▶ _Work order_
As the lines appear below, please set them down exactly, starting at the first and finishing with the one containing "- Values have".

**********

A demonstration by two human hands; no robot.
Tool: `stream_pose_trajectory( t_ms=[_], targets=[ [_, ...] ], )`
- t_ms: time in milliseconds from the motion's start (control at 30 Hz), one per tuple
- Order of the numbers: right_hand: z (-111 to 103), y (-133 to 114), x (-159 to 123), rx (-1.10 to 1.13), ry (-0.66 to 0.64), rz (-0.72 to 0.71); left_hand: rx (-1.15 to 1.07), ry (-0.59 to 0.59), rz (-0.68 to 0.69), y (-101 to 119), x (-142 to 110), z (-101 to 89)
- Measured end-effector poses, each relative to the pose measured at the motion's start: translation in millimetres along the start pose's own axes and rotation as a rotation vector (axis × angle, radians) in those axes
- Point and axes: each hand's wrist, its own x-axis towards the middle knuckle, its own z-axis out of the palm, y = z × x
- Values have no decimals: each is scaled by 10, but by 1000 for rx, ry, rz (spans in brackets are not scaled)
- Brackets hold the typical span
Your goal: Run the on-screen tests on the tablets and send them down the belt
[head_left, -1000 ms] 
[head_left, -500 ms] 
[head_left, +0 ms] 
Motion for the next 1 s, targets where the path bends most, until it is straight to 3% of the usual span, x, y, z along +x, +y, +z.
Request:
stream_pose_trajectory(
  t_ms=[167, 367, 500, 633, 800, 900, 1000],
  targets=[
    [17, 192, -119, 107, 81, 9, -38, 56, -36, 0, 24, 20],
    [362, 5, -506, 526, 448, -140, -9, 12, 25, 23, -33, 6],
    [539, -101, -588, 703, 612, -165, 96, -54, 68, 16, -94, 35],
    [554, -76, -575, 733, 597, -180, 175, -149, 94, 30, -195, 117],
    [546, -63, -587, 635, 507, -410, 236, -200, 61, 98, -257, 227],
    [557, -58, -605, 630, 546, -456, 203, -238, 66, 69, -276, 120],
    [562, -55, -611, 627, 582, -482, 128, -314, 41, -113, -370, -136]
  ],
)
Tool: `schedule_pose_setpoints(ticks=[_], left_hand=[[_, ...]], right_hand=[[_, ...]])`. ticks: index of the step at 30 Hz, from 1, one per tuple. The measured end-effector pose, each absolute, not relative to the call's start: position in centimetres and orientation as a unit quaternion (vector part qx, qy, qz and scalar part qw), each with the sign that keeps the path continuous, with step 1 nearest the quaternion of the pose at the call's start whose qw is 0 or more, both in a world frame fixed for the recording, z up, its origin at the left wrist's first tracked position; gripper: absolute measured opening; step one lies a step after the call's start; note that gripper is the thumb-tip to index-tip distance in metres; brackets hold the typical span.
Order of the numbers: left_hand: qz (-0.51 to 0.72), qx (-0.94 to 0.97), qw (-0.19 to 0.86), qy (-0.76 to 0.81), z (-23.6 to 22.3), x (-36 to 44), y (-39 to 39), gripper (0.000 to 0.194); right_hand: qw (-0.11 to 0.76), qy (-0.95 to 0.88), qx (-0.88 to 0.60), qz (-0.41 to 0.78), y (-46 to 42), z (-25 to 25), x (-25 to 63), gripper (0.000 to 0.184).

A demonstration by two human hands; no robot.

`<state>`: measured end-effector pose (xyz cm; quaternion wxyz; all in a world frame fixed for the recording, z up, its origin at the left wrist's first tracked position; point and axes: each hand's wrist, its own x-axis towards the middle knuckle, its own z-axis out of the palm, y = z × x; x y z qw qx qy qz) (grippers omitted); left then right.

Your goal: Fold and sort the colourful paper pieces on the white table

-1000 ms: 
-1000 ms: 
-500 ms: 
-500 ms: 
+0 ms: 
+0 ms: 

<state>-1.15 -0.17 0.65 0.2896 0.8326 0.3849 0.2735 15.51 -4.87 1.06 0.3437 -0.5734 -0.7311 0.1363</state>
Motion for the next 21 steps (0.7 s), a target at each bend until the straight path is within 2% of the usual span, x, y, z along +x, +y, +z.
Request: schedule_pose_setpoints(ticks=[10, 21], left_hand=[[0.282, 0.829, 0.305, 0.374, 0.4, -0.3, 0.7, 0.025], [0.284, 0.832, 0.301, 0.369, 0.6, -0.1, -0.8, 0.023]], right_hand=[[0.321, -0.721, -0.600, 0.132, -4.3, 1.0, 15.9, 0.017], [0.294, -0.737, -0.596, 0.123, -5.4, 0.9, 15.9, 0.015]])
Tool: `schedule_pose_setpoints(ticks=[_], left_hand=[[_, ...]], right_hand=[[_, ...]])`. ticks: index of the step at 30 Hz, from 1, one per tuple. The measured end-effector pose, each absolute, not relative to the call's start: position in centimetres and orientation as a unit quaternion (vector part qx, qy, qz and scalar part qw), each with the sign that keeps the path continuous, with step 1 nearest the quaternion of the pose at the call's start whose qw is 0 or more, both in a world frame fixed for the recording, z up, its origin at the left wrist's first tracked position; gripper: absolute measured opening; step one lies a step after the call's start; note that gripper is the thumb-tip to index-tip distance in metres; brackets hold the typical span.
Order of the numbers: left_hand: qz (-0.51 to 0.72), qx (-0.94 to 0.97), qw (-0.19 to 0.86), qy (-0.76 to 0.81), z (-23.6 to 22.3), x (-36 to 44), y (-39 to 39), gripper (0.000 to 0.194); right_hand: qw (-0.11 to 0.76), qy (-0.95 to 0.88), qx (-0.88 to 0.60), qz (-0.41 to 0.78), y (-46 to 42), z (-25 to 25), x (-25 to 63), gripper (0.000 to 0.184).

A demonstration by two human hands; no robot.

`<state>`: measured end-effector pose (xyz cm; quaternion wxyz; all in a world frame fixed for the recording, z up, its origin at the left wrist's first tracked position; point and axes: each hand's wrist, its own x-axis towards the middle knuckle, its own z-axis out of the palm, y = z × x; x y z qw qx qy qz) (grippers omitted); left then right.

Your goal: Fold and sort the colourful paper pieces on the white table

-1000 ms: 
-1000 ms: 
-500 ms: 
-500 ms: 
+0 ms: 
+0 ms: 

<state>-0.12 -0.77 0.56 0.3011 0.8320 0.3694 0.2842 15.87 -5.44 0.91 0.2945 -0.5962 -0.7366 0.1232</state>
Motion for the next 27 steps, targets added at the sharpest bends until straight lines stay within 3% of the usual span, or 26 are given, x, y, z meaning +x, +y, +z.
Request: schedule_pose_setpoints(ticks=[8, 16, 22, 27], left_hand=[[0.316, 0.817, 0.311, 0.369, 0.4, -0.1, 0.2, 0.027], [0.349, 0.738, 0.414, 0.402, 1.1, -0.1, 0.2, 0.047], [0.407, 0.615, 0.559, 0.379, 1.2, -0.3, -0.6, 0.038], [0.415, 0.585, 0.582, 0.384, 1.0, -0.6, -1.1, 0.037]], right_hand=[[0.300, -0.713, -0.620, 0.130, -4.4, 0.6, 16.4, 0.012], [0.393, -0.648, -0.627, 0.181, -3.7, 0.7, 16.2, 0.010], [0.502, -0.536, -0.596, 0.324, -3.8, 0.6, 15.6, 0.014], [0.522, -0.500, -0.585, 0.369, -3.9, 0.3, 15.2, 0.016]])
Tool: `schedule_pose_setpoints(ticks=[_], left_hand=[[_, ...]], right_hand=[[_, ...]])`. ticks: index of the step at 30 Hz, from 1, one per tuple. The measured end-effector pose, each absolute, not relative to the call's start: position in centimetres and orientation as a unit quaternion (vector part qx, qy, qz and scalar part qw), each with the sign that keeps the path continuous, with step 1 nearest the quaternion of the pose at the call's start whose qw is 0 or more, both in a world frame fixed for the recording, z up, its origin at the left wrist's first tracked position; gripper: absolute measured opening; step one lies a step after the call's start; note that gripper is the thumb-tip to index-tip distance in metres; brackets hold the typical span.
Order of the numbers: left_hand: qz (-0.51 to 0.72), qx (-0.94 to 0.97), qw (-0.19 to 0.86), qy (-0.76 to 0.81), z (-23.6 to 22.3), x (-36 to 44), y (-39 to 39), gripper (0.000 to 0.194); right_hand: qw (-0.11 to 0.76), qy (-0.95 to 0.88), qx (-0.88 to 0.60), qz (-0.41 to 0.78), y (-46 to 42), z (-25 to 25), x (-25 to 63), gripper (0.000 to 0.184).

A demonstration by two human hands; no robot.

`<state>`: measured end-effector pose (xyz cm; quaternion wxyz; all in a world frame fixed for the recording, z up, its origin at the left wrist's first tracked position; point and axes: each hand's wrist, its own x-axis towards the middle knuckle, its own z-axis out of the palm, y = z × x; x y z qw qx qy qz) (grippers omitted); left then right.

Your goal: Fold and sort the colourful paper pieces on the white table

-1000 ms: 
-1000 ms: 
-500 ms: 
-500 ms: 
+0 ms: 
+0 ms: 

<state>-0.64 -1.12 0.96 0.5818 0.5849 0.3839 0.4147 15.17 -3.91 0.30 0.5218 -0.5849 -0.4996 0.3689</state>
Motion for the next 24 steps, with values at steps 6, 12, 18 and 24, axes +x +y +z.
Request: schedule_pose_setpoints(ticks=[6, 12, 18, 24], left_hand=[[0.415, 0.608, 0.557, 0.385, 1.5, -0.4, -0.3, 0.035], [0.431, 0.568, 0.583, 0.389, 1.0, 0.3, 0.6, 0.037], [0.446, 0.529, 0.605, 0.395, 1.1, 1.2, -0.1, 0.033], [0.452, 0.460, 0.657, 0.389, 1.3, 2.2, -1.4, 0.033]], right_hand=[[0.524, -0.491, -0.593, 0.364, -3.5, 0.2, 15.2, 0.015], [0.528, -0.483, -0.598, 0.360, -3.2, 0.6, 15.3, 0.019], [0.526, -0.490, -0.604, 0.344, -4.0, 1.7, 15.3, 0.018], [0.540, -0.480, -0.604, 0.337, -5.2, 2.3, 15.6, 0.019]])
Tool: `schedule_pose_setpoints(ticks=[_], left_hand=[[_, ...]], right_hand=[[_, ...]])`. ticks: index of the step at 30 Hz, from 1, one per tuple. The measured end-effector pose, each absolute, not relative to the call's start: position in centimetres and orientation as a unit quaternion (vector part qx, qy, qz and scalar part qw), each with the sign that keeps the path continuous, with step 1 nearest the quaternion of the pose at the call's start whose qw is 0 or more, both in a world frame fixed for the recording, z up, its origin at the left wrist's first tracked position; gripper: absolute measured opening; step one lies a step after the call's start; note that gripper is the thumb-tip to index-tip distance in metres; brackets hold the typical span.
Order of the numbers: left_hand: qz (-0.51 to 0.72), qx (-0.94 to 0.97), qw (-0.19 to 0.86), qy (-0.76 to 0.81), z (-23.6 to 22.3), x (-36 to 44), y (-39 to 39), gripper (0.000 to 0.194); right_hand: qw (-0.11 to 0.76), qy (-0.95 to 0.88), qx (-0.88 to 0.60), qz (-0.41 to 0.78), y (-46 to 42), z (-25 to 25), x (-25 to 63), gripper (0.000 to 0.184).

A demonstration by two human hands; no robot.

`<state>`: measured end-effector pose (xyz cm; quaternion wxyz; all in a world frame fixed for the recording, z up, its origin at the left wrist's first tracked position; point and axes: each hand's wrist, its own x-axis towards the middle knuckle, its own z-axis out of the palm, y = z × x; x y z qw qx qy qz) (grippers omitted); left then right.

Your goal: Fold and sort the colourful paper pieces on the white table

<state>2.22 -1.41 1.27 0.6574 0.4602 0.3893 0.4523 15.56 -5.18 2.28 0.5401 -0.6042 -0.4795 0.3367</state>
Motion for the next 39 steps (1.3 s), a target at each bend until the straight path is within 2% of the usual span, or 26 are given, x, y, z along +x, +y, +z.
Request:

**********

▶ _Output of the task_
A demonstration by two human hands; no robot.
Tool: `stream_pose_trajectory( t_ms=[_], targets=[ [_, ...] ], )`
- t_ms: time in milliseconds from the motion's start (control at 30 Hz), one per tuple
- Order of the numbers: right_hand: z (-111 to 103), y (-133 to 114), x (-159 to 123), rx (-1.10 to 1.13), ry (-0.66 to 0.64), rz (-0.72 to 0.71); left_hand: rx (-1.15 to 1.07), ry (-0.59 to 0.59), rz (-0.68 to 0.69), y (-101 to 119), x (-142 to 110), z (-101 to 89)
- Measured end-effector poses, each relative to the pose measured at the motion's start: translation in millimetres along the start pose's own axes and rotation as a rotation vector (axis × angle, radians) in those axes
- Point and axes: each hand's wrist, its own x-axis towards the middle knuckle, its own z-axis out of the palm, y = z × x
- Values have no decimals: each is scaled by 10, but by 1000 for rx, ry, rz (spans in brackets are not scaled)

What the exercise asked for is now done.